# The problem
Find every line of the records that has "document" and return it.

# Dataset
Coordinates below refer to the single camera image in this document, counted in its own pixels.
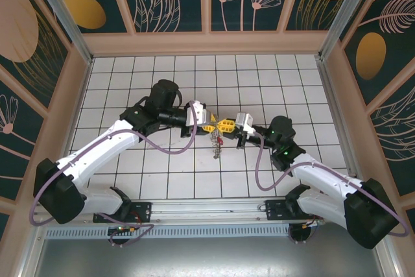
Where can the red key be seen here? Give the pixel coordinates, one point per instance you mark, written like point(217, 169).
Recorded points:
point(220, 141)

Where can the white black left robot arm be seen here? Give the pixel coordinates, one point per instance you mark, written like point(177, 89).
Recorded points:
point(100, 153)

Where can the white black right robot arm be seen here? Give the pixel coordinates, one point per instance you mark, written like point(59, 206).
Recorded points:
point(321, 176)

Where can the orange oval pink fern panel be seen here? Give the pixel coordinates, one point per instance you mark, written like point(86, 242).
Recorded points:
point(369, 56)

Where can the grey sheet metal panel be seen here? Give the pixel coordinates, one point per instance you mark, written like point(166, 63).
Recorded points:
point(207, 257)

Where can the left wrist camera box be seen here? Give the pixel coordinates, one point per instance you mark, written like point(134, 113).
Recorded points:
point(199, 113)

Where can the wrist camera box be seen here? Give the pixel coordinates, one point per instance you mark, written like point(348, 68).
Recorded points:
point(244, 123)
point(199, 113)

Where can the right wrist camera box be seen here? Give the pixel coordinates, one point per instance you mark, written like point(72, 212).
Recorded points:
point(244, 123)

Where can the aluminium side rail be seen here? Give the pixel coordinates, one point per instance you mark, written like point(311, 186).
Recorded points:
point(336, 111)

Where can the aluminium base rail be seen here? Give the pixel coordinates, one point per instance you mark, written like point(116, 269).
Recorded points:
point(207, 209)

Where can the pink leaf outline wall panel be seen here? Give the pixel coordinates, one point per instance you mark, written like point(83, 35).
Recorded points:
point(395, 140)

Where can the orange oval wall panel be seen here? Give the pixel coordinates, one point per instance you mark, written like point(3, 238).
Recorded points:
point(84, 11)

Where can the aluminium corner post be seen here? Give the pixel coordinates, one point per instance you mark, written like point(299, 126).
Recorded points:
point(68, 17)
point(345, 14)

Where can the dark teal framed wall panel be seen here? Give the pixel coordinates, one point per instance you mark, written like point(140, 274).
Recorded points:
point(3, 225)

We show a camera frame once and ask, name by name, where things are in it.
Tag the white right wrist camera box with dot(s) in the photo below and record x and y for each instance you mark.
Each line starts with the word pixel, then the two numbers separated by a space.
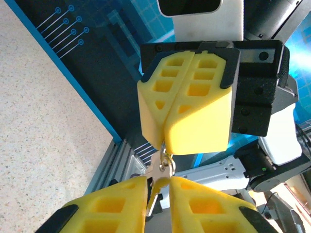
pixel 206 26

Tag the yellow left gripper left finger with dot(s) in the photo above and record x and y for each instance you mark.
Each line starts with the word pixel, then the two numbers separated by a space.
pixel 109 213

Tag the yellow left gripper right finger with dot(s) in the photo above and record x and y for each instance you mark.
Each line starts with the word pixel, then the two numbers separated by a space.
pixel 206 213

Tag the aluminium frame side rail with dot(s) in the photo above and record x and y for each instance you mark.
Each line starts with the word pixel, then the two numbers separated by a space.
pixel 109 167

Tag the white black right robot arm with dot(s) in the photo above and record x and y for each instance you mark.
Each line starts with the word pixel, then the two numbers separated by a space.
pixel 284 136

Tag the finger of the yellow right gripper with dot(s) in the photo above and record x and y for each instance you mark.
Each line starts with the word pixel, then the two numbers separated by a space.
pixel 201 126
pixel 148 114

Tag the silver key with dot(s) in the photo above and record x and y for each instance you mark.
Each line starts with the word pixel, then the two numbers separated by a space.
pixel 158 170

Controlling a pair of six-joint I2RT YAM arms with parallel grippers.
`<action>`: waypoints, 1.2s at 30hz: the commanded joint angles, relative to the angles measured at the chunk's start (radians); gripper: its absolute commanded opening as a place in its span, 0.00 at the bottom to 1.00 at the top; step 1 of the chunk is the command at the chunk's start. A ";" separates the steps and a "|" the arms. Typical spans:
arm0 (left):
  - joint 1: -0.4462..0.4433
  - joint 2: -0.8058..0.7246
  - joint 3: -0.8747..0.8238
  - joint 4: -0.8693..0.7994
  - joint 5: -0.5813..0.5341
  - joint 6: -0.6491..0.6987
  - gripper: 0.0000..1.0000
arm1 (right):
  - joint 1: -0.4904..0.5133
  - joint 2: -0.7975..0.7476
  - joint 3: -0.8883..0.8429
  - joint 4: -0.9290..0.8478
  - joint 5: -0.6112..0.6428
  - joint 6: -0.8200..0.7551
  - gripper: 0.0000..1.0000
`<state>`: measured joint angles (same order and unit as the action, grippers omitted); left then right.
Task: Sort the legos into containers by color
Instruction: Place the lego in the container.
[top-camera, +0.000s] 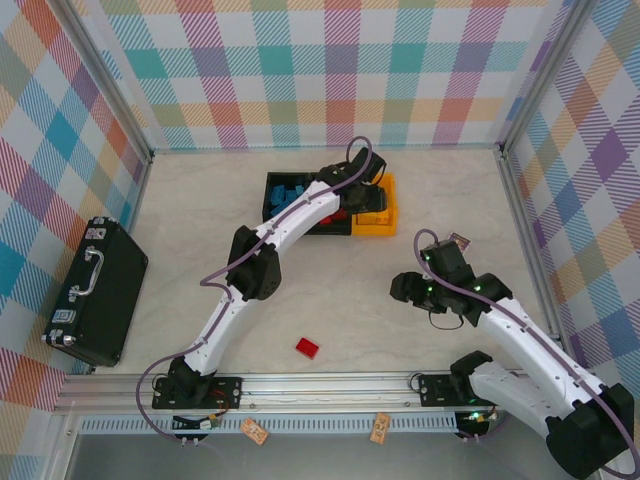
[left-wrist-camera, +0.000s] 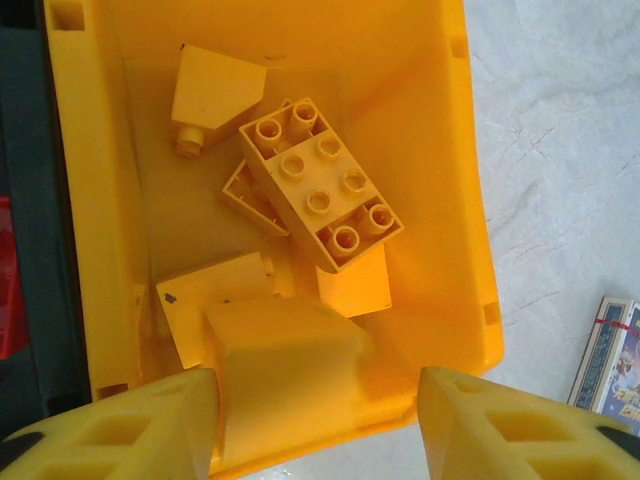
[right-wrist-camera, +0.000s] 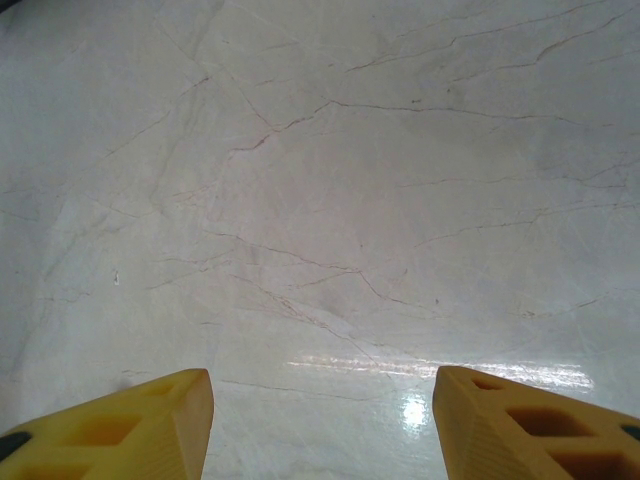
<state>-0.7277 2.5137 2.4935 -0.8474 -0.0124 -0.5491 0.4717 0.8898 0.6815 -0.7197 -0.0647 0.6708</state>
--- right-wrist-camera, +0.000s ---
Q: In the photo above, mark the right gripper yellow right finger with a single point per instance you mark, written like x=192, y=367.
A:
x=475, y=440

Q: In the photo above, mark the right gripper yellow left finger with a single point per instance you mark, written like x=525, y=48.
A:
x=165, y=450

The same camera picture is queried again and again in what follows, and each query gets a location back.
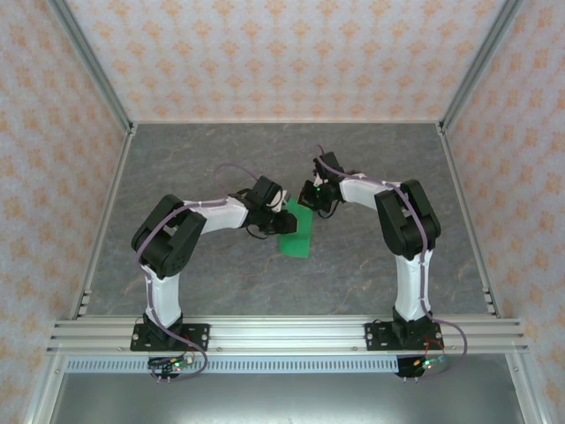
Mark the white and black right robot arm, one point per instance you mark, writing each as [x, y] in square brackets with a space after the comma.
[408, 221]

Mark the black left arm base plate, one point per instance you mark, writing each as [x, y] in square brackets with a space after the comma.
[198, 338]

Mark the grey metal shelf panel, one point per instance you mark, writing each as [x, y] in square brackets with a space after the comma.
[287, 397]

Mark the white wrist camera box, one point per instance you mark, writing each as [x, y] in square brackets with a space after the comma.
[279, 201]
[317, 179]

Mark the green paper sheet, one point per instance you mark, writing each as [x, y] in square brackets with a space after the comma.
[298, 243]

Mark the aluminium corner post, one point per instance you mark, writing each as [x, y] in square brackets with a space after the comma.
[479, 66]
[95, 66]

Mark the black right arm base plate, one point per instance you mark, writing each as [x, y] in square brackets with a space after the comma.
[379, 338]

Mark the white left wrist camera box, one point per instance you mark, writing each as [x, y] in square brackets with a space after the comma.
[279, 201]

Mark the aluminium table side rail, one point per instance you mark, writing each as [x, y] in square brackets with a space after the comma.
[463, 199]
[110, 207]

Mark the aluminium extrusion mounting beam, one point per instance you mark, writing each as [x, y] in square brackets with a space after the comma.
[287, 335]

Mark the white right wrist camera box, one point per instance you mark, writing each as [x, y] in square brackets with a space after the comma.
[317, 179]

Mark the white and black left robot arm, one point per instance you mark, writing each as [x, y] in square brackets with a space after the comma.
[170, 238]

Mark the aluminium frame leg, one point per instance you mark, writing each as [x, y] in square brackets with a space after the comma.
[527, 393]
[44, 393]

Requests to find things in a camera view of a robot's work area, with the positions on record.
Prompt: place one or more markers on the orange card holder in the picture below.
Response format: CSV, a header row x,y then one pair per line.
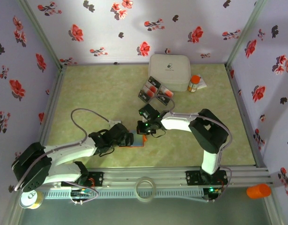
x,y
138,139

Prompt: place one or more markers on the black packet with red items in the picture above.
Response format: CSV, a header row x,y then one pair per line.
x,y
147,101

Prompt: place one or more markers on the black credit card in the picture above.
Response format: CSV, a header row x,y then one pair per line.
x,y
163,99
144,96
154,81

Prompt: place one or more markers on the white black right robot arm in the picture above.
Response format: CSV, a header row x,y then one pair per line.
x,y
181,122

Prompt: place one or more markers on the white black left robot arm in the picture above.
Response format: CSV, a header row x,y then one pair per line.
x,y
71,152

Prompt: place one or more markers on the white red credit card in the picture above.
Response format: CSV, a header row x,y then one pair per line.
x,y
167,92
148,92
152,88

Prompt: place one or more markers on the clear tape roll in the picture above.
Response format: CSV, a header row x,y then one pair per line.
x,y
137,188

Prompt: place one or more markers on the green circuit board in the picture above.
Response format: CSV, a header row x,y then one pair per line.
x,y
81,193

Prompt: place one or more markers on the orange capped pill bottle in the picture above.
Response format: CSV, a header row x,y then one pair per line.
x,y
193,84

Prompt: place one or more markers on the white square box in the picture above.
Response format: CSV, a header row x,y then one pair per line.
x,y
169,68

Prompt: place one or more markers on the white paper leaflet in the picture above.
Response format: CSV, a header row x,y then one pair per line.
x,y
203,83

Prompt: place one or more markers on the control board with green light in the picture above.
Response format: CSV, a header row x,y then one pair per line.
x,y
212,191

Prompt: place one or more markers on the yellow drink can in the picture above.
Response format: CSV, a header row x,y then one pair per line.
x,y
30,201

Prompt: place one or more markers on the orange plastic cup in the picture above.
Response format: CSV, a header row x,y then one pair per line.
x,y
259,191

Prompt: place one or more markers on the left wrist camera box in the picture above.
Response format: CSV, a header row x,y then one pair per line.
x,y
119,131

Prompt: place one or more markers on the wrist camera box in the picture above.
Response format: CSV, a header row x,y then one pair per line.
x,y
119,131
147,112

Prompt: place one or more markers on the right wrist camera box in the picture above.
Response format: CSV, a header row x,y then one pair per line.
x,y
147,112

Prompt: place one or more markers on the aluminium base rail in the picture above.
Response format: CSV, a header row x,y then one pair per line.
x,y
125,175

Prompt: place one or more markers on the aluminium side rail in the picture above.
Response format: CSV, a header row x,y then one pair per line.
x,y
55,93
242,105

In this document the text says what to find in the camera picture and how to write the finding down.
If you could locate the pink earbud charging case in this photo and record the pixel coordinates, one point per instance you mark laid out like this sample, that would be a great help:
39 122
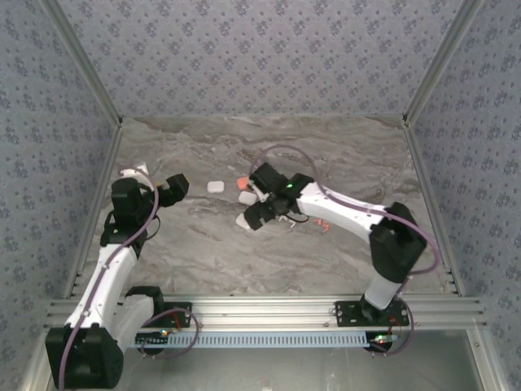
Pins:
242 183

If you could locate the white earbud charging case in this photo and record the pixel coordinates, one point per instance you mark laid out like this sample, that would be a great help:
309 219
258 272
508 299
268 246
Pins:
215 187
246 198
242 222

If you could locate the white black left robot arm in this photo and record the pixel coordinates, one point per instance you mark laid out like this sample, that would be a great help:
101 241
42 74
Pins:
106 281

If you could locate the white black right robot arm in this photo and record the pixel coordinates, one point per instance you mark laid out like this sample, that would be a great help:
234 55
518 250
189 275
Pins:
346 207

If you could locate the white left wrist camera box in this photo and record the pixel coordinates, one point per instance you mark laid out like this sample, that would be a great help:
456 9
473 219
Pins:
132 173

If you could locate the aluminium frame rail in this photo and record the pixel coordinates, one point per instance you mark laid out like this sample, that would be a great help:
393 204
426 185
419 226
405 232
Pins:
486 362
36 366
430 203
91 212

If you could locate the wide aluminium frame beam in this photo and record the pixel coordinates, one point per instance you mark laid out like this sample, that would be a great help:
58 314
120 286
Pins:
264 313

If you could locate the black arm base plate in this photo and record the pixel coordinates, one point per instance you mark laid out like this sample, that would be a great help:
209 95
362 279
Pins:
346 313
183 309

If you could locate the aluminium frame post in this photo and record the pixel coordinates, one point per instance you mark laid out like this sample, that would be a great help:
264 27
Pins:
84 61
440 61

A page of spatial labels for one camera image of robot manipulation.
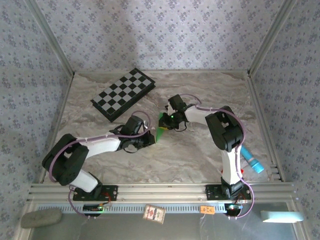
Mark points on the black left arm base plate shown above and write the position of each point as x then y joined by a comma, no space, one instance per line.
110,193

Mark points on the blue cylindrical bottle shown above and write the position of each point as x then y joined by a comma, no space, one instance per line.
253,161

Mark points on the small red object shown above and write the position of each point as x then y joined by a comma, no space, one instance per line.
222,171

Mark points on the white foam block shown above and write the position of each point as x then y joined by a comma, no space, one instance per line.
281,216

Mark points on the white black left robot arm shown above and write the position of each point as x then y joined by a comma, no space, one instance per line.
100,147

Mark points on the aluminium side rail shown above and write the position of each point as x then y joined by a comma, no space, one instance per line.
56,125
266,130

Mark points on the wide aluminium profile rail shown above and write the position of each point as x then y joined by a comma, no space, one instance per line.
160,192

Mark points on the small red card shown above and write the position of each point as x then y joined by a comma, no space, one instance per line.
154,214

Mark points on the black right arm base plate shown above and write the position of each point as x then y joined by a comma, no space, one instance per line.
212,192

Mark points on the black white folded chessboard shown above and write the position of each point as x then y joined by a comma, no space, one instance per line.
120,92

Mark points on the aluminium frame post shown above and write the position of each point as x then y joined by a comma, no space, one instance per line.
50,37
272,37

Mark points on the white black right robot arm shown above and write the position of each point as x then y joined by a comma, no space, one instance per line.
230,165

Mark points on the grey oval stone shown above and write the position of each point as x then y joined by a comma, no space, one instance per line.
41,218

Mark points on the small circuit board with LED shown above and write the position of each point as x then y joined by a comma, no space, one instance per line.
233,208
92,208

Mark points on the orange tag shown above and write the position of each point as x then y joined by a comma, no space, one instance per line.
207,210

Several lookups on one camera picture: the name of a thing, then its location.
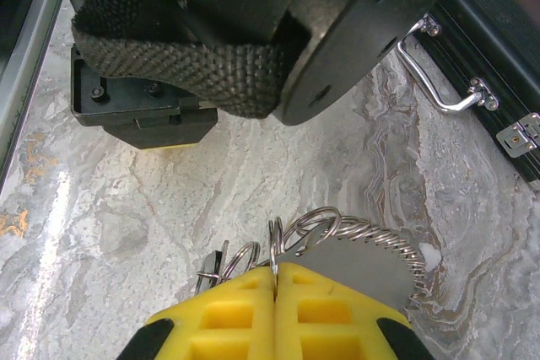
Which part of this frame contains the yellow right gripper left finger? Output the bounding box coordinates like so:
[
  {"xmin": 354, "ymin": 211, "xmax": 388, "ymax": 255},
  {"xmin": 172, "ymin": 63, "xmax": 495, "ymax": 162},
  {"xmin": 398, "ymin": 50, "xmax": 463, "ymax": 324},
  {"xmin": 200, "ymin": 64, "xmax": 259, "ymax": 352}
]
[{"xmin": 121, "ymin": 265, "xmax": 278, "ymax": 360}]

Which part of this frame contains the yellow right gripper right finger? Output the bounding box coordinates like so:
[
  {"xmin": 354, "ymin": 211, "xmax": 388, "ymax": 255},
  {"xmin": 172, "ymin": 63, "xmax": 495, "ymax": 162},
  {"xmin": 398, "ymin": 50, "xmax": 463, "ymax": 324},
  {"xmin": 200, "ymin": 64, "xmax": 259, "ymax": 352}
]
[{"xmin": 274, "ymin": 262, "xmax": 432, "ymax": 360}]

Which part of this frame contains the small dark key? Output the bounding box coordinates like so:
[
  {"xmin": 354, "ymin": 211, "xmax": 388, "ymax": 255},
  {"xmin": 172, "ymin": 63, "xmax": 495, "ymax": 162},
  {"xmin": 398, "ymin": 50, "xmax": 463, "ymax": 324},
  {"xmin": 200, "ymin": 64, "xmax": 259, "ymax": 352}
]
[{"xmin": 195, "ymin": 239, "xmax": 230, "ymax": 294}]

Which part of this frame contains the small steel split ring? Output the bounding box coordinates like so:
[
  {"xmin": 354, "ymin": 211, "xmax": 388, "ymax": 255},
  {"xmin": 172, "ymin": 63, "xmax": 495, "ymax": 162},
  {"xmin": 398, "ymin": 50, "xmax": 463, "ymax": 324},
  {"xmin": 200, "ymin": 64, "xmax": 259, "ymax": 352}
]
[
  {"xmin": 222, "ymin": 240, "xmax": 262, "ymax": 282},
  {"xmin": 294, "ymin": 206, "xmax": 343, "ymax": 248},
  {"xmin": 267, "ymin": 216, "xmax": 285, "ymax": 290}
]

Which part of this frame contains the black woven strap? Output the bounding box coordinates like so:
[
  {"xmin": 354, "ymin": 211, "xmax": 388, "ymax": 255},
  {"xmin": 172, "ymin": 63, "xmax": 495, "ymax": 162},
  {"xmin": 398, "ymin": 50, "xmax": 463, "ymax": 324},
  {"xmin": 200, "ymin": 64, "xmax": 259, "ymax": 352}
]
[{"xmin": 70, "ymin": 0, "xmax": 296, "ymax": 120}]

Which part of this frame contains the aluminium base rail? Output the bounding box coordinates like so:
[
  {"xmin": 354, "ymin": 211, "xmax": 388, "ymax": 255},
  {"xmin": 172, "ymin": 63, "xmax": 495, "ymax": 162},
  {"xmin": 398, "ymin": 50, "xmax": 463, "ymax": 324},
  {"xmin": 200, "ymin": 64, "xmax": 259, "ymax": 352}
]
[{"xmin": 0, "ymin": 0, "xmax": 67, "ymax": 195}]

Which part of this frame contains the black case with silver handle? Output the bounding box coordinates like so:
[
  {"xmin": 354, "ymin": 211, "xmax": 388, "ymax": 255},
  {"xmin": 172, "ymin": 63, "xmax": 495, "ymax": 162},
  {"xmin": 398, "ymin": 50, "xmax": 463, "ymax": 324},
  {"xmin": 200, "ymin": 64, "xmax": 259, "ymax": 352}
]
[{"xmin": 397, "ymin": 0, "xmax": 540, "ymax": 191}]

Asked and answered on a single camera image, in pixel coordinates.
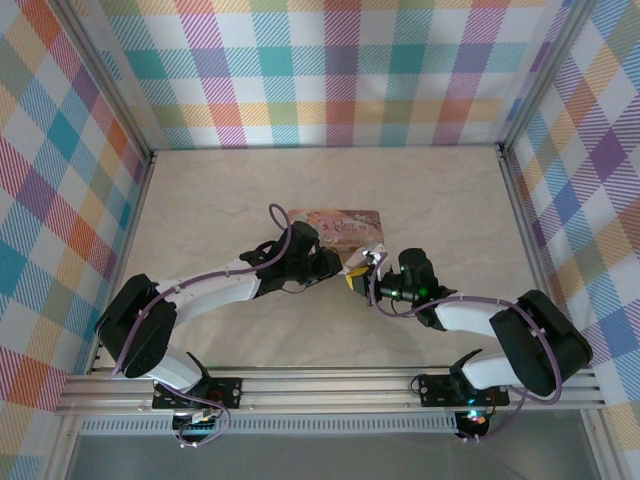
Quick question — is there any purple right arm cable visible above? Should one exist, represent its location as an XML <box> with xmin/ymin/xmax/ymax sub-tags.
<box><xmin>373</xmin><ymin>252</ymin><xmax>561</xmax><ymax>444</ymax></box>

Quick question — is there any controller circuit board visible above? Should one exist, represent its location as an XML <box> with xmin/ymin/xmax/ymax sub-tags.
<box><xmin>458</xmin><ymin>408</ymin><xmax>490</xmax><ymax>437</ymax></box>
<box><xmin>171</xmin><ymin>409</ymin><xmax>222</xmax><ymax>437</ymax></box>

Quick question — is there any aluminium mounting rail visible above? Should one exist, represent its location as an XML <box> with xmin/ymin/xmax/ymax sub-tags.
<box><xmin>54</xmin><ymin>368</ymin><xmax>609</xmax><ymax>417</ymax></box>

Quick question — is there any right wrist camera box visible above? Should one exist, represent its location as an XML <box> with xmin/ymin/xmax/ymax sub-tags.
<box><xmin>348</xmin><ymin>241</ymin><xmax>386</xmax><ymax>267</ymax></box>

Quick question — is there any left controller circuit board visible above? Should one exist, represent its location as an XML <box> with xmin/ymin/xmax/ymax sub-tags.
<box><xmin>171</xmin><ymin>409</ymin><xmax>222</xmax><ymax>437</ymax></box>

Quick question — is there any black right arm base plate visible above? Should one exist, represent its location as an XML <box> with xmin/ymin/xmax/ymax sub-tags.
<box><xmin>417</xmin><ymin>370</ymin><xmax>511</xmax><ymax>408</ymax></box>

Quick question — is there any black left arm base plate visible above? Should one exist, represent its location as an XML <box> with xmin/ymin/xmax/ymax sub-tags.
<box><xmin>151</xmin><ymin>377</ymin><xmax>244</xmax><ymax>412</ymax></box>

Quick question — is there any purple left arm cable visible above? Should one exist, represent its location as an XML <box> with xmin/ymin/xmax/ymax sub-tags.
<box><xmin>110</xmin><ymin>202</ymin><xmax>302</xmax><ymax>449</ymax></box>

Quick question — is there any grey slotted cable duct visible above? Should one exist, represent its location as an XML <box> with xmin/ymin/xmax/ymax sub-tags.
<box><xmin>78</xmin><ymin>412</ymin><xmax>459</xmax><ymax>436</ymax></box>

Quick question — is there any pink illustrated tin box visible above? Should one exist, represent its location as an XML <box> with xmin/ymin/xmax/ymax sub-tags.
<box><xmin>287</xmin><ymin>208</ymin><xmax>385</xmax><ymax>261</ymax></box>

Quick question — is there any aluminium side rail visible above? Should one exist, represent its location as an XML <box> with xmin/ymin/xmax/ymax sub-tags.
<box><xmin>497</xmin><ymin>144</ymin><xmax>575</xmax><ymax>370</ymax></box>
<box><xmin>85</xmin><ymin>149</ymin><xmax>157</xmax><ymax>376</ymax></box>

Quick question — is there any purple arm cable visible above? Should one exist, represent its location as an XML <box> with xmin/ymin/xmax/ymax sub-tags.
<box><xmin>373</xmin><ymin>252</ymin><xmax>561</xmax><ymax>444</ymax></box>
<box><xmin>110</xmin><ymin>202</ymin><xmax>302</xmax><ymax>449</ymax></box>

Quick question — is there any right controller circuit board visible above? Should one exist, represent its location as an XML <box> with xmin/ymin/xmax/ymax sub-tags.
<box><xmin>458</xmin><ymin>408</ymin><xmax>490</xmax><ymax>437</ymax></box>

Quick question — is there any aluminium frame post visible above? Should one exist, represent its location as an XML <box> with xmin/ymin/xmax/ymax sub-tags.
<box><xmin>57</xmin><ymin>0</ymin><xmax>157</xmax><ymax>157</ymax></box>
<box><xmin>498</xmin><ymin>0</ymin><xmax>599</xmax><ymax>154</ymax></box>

# Answer area
Coordinates below refer to the single camera image in this document, counted in its own pixels.
In this document the text says what to find in the camera picture and how to write the finding down.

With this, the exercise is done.